* _Task goal_
All of the data is to be printed again exactly as it appears.

+++ Data +++

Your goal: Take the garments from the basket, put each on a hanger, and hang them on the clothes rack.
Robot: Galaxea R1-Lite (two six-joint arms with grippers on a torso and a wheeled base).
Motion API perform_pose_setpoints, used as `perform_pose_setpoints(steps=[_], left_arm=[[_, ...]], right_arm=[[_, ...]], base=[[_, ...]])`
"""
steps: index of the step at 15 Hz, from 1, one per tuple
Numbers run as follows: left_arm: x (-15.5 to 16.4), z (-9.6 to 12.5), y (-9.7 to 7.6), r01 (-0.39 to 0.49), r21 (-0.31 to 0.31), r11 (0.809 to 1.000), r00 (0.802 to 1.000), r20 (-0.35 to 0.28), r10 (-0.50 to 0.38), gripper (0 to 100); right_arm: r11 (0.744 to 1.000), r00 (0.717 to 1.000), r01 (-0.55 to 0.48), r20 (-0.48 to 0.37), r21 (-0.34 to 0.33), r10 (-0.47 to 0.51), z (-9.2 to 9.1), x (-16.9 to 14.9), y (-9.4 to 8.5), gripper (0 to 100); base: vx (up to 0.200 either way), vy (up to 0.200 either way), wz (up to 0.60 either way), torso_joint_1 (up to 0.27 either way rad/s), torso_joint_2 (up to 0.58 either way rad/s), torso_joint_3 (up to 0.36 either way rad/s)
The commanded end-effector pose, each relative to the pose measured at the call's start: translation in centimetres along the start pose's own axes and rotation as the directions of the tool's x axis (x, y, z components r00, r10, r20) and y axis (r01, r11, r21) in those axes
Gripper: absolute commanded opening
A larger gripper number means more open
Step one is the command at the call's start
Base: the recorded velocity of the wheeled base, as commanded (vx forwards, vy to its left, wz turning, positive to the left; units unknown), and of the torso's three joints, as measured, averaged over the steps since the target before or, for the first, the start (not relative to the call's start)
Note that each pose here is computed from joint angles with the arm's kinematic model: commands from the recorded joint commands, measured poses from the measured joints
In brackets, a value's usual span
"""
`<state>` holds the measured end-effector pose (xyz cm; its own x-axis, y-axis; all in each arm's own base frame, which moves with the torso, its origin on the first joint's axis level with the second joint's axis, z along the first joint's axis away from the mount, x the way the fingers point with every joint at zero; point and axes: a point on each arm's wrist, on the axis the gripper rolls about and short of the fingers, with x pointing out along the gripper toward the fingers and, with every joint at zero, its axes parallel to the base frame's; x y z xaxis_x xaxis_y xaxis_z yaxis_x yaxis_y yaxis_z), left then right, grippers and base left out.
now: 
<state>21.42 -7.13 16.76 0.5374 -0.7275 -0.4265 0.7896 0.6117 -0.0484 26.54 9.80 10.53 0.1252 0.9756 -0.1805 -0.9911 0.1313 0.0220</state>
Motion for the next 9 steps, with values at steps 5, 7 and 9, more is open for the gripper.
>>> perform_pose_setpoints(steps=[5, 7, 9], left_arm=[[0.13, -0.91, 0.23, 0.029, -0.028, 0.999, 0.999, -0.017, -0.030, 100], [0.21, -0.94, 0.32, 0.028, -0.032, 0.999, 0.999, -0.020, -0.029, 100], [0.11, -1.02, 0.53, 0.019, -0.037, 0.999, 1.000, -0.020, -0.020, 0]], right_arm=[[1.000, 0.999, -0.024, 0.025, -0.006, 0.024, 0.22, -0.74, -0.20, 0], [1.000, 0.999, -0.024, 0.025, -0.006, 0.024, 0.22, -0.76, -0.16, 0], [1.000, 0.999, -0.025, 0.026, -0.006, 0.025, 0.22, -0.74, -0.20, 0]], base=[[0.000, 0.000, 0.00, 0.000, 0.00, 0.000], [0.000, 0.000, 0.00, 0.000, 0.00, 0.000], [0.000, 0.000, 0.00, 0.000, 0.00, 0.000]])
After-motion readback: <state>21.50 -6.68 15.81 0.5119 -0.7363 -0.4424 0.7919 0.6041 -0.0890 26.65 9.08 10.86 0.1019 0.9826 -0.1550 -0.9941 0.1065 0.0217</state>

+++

* _Solution to this problem_
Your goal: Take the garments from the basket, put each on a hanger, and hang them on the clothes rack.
Robot: Galaxea R1-Lite (two six-joint arms with grippers on a torso and a wheeled base).
Motion API perform_pose_setpoints, used as `perform_pose_setpoints(steps=[_], left_arm=[[_, ...]], right_arm=[[_, ...]], base=[[_, ...]])`
"""
steps: index of the step at 15 Hz, from 1, one per tuple
Numbers run as follows: left_arm: x (-15.5 to 16.4), z (-9.6 to 12.5), y (-9.7 to 7.6), r01 (-0.39 to 0.49), r21 (-0.31 to 0.31), r11 (0.809 to 1.000), r00 (0.802 to 1.000), r20 (-0.35 to 0.28), r10 (-0.50 to 0.38), gripper (0 to 100); right_arm: r11 (0.744 to 1.000), r00 (0.717 to 1.000), r01 (-0.55 to 0.48), r20 (-0.48 to 0.37), r21 (-0.34 to 0.33), r10 (-0.47 to 0.51), z (-9.2 to 9.1), x (-16.9 to 14.9), y (-9.4 to 8.5), gripper (0 to 100); base: vx (up to 0.200 either way), vy (up to 0.200 either way), wz (up to 0.60 either way), torso_joint_1 (up to 0.27 either way rad/s), torso_joint_2 (up to 0.58 either way rad/s), torso_joint_3 (up to 0.36 either way rad/s)
The commanded end-effector pose, each relative to the pose measured at the call's start: translation in centimetres along the start pose's own axes and rotation as the directions of the tool's x axis (x, y, z components r00, r10, r20) and y axis (r01, r11, r21) in those axes
Gripper: absolute commanded opening
A larger gripper number means more open
Step one is the command at the call's start
Base: the recorded velocity of the wheeled base, as commanded (vx forwards, vy to its left, wz turning, positive to the left; units unknown), and of the torso's three joints, as measured, averaged over the steps since the target before or, for the first, the start (not relative to the call's start)
Note that each pose here is computed from joint angles with the arm's kinematic model: commands from the recorded joint commands, measured poses from the measured joints
In brackets, a value's usual span
"""
`<state>` holds the measured end-effector pose (xyz cm; its own x-axis, y-axis; all in each arm's own base frame, which moves with the torso, its origin on the first joint's axis level with the second joint's axis, z along the first joint's axis away from the mount, x the way the fingers point with every joint at zero; point and axes: a point on each arm's wrist, on the axis the gripper rolls about and short of the fingers, with x pointing out along the gripper toward the fingers and, with every joint at zero, its axes parallel to the base frame's; x y z xaxis_x xaxis_y xaxis_z yaxis_x yaxis_y yaxis_z), left then right, grippers and base left out.
now: 
<state>21.42 -7.13 16.76 0.5374 -0.7275 -0.4265 0.7896 0.6117 -0.0484 26.54 9.80 10.53 0.1252 0.9756 -0.1805 -0.9911 0.1313 0.0220</state>
Motion for the next 9 steps, with values at steps 5, 7 and 9, more is open for the gripper.
>>> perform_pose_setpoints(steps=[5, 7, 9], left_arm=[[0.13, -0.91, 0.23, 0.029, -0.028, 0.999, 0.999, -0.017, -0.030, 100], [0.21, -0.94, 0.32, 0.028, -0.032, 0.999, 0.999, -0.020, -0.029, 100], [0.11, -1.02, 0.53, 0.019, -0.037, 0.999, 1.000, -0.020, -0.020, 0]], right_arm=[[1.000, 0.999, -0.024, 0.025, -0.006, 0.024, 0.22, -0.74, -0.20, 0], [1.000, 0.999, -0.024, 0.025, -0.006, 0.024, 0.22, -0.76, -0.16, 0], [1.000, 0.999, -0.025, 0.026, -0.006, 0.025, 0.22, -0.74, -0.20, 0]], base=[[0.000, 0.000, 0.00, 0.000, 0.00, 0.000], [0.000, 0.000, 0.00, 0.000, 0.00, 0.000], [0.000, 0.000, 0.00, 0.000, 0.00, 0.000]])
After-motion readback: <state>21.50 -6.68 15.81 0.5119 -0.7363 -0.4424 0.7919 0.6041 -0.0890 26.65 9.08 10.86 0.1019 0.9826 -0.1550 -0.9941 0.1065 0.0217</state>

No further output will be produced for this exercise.